The GOP faces a vulnerable few months ahead as their level of complicity with Trump’s attempted coup and the violent insurrection becomes summertime viewing for millions of Americans watching the January 6 hearings. With school out of session come June, their school-based attacks could feel even more out of touch than they already do. And their primaries could result in a host of extremists heading their congressional races this fall, putting MAGA and Trump back on the minds of voters who would just as soon never deal with that nightmare again. Add to that a very likely overruling of Roe v. Wade in late June, and Democrats could be more fired up than ever.
While global inflation may be sucking the some enthusiasm out of Democrats and turning independents against the administration, however unfairly, there is no substitute for having a real human target to criticize and attack. Up till now, that target has been Joe Biden, but come summer and fall, voters may once again realize that the alternatives represented by today’s GOP are even less palatable. Republicans have opened themselves up fully to the charge that they are dangerous extremists, and Democrats would do well to capitalize on that, starting immediately.

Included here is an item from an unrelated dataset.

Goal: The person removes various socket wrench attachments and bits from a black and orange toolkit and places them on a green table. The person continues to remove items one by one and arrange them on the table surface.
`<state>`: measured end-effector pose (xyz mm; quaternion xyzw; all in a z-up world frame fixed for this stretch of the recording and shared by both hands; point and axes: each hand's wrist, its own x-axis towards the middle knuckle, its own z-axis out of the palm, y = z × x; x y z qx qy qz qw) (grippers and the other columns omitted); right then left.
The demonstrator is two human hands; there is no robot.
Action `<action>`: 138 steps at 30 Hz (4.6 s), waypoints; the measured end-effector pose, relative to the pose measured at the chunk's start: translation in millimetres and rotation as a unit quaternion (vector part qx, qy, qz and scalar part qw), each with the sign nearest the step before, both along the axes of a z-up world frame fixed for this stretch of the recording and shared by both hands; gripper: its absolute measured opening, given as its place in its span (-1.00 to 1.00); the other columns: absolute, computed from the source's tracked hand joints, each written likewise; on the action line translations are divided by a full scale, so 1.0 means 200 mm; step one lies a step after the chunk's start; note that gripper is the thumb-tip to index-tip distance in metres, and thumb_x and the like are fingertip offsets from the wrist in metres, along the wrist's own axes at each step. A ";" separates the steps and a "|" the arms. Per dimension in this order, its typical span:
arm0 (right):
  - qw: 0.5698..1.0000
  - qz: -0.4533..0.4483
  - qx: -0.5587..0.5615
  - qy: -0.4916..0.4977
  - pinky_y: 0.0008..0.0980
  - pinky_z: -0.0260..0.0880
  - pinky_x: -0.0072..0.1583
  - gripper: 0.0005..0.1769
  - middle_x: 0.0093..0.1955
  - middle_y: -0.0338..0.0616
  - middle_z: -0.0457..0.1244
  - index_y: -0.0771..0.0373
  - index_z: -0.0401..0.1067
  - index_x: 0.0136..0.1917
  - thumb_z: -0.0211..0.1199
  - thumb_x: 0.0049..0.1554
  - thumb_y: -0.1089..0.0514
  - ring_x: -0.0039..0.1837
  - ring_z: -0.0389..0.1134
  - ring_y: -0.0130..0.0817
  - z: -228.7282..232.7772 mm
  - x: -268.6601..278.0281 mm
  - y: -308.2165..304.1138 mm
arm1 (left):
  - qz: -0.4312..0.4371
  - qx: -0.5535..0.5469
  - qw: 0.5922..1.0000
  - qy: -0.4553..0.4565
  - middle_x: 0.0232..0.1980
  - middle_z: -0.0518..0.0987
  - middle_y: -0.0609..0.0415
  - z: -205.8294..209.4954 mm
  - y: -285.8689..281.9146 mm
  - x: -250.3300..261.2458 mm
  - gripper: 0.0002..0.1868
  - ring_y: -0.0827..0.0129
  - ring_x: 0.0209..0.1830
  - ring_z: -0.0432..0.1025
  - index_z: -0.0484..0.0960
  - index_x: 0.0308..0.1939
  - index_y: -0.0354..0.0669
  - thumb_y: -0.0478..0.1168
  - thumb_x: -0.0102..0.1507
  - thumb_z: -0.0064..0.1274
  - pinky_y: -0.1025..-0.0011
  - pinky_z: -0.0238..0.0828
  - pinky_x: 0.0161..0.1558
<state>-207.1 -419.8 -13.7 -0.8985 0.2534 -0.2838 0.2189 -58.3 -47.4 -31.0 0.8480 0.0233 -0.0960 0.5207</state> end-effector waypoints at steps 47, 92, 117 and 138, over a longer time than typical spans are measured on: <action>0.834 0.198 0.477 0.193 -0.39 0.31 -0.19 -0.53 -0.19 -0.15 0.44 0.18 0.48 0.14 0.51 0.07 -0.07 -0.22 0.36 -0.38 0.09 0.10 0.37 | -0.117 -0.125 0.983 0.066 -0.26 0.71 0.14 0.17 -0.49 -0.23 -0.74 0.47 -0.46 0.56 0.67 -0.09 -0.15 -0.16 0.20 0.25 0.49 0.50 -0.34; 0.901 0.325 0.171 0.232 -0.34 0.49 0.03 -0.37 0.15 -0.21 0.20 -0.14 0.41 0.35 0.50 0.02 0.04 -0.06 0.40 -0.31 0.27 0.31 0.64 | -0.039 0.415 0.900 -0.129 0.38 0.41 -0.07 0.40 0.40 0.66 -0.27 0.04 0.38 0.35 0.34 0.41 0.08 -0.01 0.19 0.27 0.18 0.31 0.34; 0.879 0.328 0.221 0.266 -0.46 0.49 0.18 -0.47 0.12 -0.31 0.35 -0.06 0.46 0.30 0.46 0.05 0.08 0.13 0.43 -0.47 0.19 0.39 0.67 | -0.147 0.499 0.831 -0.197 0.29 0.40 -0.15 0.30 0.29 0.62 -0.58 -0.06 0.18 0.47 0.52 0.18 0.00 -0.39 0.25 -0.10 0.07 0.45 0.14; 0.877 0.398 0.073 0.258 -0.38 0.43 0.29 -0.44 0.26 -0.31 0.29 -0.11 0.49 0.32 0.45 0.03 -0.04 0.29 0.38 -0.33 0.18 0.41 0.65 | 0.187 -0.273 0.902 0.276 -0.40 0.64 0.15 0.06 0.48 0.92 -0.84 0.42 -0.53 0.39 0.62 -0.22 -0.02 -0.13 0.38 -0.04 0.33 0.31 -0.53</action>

We're mad as hell and not gonna take it anymore. Striving for bipartisanship is fine when the other side is reasonable and civil. When they're consistently unreasonable and uncivil, we need not stoop to their level, but we can proudly show everyone who we are and challenge the opposition to rise to that level or suffer the consequences at the voting booth. That is why Mallory McMorrow strikes a chord. She voices so eloquently the frustration of the vast majority of Americans who are sick and tired of being victimized by people who are neither civil nor reasonable yet act as though they're the only people worthy of respect and admiration.
The "politics of punishment" is all the GOP has. Everything is about hurting people they feel are the "other."
During the Trump Government Shutdown, I saw an interview with a Trump supporter, who was getting hit financially thanks to his shenanigans. When asked about Trump and the shutdown she said that Trump, "wasn't hurting the people he's supposed to be hurting." That kind of sums up the GOP's narrative and "governing" philosophy, really.